- EXERCISE DETAILS
In the data below, find the line containing "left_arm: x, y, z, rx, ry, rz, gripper", then set down that line and every later line up to and including the line containing "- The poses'", exactly.

- PROVIDED DATA
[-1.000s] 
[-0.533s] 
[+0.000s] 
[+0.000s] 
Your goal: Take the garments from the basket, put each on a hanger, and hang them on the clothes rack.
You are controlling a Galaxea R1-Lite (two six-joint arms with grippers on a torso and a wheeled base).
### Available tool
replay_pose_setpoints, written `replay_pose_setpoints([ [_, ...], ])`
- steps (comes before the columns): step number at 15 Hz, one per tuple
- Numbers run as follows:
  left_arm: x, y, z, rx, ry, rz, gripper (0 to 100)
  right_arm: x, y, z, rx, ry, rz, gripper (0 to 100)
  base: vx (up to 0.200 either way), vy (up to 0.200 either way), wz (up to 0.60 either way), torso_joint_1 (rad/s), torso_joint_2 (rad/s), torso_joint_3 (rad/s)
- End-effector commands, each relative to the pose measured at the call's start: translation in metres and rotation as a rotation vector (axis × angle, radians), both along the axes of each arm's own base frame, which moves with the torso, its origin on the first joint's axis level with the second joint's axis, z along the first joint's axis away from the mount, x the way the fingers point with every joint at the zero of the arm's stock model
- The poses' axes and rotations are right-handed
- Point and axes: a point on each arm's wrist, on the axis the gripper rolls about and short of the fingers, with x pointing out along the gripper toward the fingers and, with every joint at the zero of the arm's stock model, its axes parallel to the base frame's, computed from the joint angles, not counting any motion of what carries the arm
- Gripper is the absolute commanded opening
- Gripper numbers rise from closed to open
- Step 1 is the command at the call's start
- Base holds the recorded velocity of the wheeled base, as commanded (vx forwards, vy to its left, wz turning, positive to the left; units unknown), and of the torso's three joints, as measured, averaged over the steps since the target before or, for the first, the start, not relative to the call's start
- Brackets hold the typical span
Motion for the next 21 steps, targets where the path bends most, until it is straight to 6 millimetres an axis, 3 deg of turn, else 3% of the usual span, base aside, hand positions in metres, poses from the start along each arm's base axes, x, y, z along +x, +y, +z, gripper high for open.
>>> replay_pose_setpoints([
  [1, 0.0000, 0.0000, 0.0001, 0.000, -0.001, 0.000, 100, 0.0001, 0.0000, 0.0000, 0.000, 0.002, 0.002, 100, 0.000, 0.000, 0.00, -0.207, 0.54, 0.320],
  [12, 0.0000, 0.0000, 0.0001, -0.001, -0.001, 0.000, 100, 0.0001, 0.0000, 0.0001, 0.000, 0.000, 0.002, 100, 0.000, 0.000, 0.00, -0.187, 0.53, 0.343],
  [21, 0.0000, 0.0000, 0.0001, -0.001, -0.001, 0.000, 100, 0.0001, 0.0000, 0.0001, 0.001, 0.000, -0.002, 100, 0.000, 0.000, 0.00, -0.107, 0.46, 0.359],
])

- COMPLETED EXERCISE
  left_arm: x, y, z, rx, ry, rz, gripper (0 to 100)
  right_arm: x, y, z, rx, ry, rz, gripper (0 to 100)
  base: vx (up to 0.200 either way), vy (up to 0.200 either way), wz (up to 0.60 either way), torso_joint_1 (rad/s), torso_joint_2 (rad/s), torso_joint_3 (rad/s)
- End-effector commands, each relative to the pose measured at the call's start: translation in metres and rotation as a rotation vector (axis × angle, radians), both along the axes of each arm's own base frame, which moves with the torso, its origin on the first joint's axis level with the second joint's axis, z along the first joint's axis away from the mount, x the way the fingers point with every joint at the zero of the arm's stock model
- The poses' axes and rotations are right-handed

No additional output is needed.